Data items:
┌──

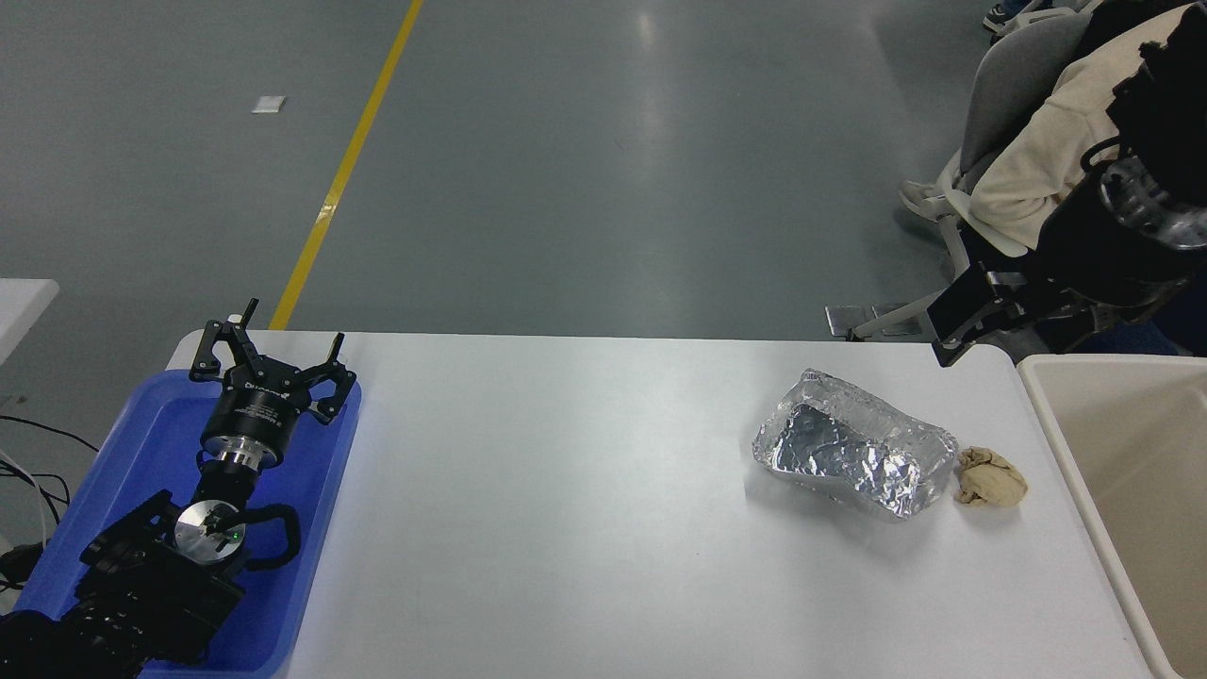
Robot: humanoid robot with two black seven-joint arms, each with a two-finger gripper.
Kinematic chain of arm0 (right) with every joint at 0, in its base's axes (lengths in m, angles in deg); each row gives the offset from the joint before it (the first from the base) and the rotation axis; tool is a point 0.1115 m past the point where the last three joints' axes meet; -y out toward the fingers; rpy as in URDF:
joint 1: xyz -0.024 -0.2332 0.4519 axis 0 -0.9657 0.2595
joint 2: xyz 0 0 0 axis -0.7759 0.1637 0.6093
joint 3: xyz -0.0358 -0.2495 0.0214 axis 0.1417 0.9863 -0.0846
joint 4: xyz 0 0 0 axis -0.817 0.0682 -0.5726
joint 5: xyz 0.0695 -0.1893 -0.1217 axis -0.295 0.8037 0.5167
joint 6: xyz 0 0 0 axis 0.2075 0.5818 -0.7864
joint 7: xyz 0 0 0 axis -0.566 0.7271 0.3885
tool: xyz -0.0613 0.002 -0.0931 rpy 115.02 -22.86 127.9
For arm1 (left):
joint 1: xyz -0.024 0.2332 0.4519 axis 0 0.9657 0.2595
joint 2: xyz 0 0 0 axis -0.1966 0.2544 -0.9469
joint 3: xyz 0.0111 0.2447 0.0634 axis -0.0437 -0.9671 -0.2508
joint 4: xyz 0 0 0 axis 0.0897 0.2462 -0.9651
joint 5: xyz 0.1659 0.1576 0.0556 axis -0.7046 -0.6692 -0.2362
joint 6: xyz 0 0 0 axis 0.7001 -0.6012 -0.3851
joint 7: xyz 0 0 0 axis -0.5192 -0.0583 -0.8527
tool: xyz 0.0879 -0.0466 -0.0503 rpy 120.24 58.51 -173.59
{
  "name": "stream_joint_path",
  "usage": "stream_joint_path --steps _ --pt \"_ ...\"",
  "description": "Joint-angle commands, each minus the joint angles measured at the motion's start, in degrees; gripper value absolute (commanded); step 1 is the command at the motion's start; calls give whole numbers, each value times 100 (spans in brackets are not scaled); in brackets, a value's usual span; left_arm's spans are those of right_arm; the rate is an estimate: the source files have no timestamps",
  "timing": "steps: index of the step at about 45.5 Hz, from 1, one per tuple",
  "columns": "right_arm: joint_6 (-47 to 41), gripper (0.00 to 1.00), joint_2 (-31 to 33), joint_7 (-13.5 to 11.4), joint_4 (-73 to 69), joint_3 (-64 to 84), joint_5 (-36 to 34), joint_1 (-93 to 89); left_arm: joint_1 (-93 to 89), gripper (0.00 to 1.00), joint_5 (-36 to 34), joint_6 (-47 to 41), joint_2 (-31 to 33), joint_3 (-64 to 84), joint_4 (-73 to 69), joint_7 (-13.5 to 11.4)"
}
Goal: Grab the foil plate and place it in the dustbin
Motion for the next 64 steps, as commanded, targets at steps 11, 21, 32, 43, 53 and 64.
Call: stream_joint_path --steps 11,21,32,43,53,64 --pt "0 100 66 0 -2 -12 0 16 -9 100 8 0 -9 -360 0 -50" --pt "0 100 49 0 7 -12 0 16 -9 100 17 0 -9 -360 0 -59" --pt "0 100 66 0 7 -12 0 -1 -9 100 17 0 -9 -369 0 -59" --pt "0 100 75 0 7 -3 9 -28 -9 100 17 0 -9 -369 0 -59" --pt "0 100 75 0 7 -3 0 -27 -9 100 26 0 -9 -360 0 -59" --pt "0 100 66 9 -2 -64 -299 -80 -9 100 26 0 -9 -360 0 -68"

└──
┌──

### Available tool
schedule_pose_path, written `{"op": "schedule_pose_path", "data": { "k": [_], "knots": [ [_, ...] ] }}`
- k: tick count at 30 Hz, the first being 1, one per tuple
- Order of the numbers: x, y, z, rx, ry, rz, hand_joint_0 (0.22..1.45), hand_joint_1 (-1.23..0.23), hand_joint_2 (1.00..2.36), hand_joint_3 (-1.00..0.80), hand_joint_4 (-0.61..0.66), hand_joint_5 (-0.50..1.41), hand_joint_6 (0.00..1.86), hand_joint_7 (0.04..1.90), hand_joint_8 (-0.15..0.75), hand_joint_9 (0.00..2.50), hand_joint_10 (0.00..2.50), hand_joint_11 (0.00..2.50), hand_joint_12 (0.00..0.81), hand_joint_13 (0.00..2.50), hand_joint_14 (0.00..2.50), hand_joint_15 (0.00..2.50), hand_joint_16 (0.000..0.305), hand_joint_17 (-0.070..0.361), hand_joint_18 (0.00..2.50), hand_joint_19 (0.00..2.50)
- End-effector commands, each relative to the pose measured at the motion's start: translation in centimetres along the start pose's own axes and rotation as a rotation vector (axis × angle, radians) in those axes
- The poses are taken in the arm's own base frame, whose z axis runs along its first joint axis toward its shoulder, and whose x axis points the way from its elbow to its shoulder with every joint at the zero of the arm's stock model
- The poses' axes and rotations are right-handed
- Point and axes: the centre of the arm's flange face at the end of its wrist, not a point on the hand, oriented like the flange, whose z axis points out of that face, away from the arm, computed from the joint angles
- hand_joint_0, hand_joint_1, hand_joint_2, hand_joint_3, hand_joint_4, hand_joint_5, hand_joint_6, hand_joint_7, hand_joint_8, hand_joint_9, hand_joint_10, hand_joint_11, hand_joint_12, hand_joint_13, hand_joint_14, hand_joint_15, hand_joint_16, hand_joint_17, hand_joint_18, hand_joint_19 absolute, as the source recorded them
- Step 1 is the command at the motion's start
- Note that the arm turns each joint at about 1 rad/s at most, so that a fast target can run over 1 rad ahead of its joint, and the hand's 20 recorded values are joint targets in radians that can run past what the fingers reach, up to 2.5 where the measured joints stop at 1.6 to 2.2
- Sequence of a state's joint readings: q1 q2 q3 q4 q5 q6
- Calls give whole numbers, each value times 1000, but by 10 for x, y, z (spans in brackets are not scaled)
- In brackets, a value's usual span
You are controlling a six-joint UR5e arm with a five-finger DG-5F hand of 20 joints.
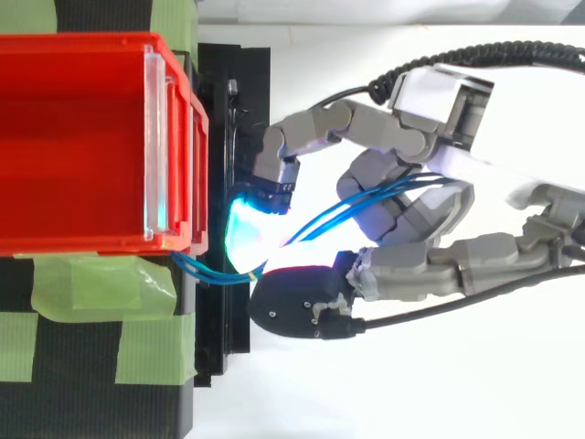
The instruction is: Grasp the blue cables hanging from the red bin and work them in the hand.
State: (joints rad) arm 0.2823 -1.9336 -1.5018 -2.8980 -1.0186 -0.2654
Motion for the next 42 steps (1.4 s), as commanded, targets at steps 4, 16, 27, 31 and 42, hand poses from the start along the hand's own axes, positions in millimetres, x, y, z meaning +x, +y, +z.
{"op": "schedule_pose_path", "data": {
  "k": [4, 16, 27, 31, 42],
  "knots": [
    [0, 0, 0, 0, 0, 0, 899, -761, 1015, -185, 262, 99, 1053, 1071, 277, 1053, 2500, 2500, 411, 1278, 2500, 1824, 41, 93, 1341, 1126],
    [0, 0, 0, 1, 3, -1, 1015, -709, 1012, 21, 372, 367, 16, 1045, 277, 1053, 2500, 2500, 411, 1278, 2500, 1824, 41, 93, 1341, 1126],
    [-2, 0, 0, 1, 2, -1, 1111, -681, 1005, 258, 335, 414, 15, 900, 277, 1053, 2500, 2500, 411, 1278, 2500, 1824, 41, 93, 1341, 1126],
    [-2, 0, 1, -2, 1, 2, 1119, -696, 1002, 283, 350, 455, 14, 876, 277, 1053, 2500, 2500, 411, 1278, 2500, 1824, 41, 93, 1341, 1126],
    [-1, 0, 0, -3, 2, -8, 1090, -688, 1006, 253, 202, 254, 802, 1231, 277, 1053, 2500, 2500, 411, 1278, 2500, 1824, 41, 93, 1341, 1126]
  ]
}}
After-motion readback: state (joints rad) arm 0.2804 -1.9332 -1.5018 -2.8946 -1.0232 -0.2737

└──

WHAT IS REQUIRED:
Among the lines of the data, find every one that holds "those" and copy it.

ANSWER FOR THE TASK:
  "description": "Joint-angle commands, each minus the joint angles measured at the motion's start, in degrees; gripper value absolute (commanded); step 1 is the command at the motion's start; calls give whole numbers, each value times 100 (spans in brackets are not scaled); in brackets, a value's usual span; left_arm's spans are those of right_arm; the rate is an estimate: the source files have no timestamps",
- End-effector commands, each relative to the pose measured at the motion's start: translation in centimetres along the start pose's own axes and rotation as a rotation vector (axis × angle, radians) in those axes

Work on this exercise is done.